A: In many cases, significant governmental relations and public relations efforts will not be required. However, for transactions that may raise politically sensitive issues, GR and PR strategies and implementation are essential. An early assessment (well before public announcement) of political risk should be made. It is often appropriate to make courtesy calls and meet with key municipal, provincial and federal officials, in order to introduce the investor and explain the rationale. Engaging with such officials at the earliest possible date often allows any concerns to be raised and addressed on a constructive basis. In these cases ongoing monitoring of the political and public reaction to a transaction is very important.
Q: How does the national security review process work?
A: There are a number of steps, but in essence the ICA allows the government to initiate a review where there are reasonable grounds to believe that an investment may be injurious to national security. Unlike the economic review provisions, there does not have to be an acquisition of control of a Canadian business. Once commenced, a transaction may not be completed until approval is obtained. Closed transactions are subject to remedies including divestiture orders.
Q: Is there a voluntary filing process to deal with national security issues?
A: No. However, in some cases it is possible to provide the government with notice of the transaction before closing and obtain the benefit of a statutory prohibition on a review, once applicable time periods have expired.
Q: Have any national security review processes been commenced?
A: We are aware of only one such case. A national security notice of a potential review was issued in respect of the proposed acquisition by George Forrest International Afrique S.P.R.L. (“GFI”) of Forsys Metals Corp (“Forsys”). Forsys owned uranium exploration and development properties in Namibia, which were not in production. The transaction did not complete. It does not appear that a full national review was ever commenced.

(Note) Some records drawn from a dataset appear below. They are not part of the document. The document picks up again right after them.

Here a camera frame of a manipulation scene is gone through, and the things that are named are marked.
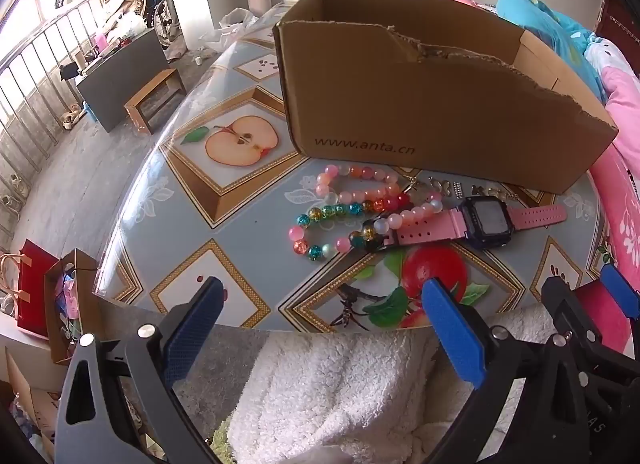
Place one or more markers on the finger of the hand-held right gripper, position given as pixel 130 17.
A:
pixel 620 291
pixel 565 304

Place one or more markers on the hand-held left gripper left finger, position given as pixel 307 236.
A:
pixel 195 324

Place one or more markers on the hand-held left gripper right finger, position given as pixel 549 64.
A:
pixel 452 334

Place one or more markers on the pink digital wristwatch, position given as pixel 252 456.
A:
pixel 487 221

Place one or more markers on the gold butterfly charm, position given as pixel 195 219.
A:
pixel 477 190

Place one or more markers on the small gold charm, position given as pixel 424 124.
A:
pixel 413 187

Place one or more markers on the brown cardboard box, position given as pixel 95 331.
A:
pixel 425 108

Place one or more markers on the pink plush blanket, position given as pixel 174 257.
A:
pixel 620 204

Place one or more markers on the open box with clutter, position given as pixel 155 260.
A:
pixel 82 294

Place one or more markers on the red paper bag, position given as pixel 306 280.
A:
pixel 35 294

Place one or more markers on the light pink printed quilt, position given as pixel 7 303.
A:
pixel 620 93

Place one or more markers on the white shoe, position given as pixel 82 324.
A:
pixel 14 182
pixel 7 201

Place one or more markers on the beige slipper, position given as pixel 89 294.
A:
pixel 76 112
pixel 66 119

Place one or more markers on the wooden stool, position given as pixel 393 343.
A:
pixel 150 86

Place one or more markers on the grey cabinet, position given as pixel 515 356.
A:
pixel 120 83

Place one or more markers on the blue quilt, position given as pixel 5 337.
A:
pixel 545 23

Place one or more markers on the small black device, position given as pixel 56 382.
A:
pixel 67 71

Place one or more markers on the pink container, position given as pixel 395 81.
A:
pixel 102 41

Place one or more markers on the wheelchair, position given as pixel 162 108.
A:
pixel 162 23

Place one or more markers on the white plastic bags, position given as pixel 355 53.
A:
pixel 232 18

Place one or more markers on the metal railing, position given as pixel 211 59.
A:
pixel 50 23

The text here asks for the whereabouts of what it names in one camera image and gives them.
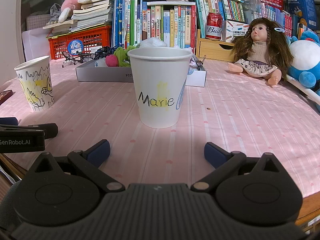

Q: Is there a process to enforce undertakings?
A: Yes. The ICA has an enforcement provision. Remedies include fines and divestment of the acquired business. The Attorney General of Canada (“AGC”) has commenced proceedings against US Steel in relation to undertakings it gave when it acquired Stelco. The AGC alleged that US Steel has breached undertakings related to production and employment levels. US Steel is vigorously defending the proceeding and is, among other things, arguing that the global downturn is a critical factor that must be considered when assessing compliance. US Steel has also brought a constitutional challenge regarding the ICA enforcement provision. Although its challenge was dismissed at the trial level, US Steel is pursuing an appeal.
Q: Are changes expected to the ICA and related policy?
A: Yes, although it is difficult to predict the details. The Minister is expected to provide further guidance about the government’s current views on foreign investment in the near future. It is likely that Parliament and the Industry Committee will consider amendments to the ICA, including amendments to make more of the process open to the public. It is also worth noting that some amendments made in 2009 to move from an asset value test to an enterprise value test and to increase the review threshold from the current CDN$299 million (the threshold for 2010) to CDN$600 million have not yet come into force due to the lack of implementing regulations. It is unclear at this time whether these amendments will ever come into force.
Q: Is the current climate favourable for foreign investment in Canada?
A: While there has been more public scrutiny and political debate of a few high-profile transactions in recent years, the Canadian government has repeatedly and clearly stated that in general it is strongly supportive of foreign direct investment in Canada. In the wake of the PotashCorp decision it can be expected that there will be further formal and informal guidance from the government as to the review process. There may also be amendments to the ICA with particular emphasis on transparency and enforcement. Early assessment of ICA issues is essential for the development of a successful strategy to obtain approval.